Art is compromising: Commission OKs city’s plan to replace, but reuse, Chestnut Street’s stained-glass bus shelters

At the beginning of the year, the City of Philadelphia attempted to replace Chestnut Street’s bus shelters with new ones, which would have meant the deaccessioning of stained-glass art installations that currently beautify eleven of the street’s transit stops.

But the Art Commission, and the public, wasn’t having it. Even the artist, Pablo Tauler, didn’t care for the proposed removal of the art he created for the city back in 1999.

The backlash at the commission’s January meeting got so fierce that the city withdrew their deaccessioning proposal and promised to find another path forward.

At September’s Art Commission meeting on Wednesday, the city unveiled its alternative proposal.

The stained-glass artwork will still be removed — the bus shelters it beautifies are too far gone to repair — but it will be put in storage with the intent to make use of Tauler’s work again.

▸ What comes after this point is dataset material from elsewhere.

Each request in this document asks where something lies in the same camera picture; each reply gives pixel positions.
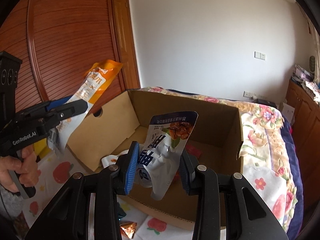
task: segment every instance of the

After an hour of debate, the commissioners signed off on the artwork’s removal and storage and the staggered installation of the new shelters as the old ones become too rusted for use. They also asked the city to take a serious look at their ability to incorporate Tauler’s artwork into the new shelters and to come up with a schedule for reusing whichever pieces can’t be placed there.

After the meeting Patricia Ellis Dinatale, transit program manager for the city’s Office of Transportation and Infrastructure systems, told PlanPhilly that even if the art can be placed in the shelters, there is no guarantee the artwork would be reinstalled in exactly the same places. But she said the Chestnut Street option would be given priority. She emphasized that the city is no longer asking to deaccession the artwork.

Commissioners impressed upon the city that a rigorous schedule would need to be kept when it came to reusing the Tauler’s work.

“I’m concerned this could go into a storage blackhole,” said Natalie Nixon, a commissioner and professor at Philadelphia University. “As part of moving this forward, I would like you to commit to a really specific timeline and written out plan so that five years later these aren’t just abandoned relics.”

In its presentation, the city stated that they removed the bus shelter and art installation at 12th and Chestnut Streets in August for the purpose of studying its condition.

They found that the shelter’s base beam suffered from serious corrosion. The leg supports were badly rusting. In one case, a leg was so badly deteriorated, and riddled with holes, that water and detritus accumulated inside it. When workers sawed the leg off, gallons of rusty water came pouring out.

Given the sorry state of the shelters, and the fact that they are so outdated that replacement parts are impossible to acquire, Commission Chairman Alan Greenberger reminded his colleagues that the art would need to be moved no matter what.

“That’s out of our hands,” said Greenberger. “The question before the commission is what happens afterwards.”

The Art Commission members still appeared frustrated at the idea that funds are lacking for the repair, or rapid reinstallation of the stained glass panels in a roughly similar formation their currently placement. The shelters are being replaced as part of a plan that will eventually double the overall number, paid for thanks to new digital advertisements on the sides of the new shelters. The ads are expected to generate at least $100 million for the city’s general fund over the next 20 years.

Greenberger concluded the meeting by asking the city  to produce a report on whether the artwork can be incorporated into the new shelters quickly — preferably in the next month or two. As a result, the Art Commission will likely be hearing more about the future of Tauler’s work later this fall.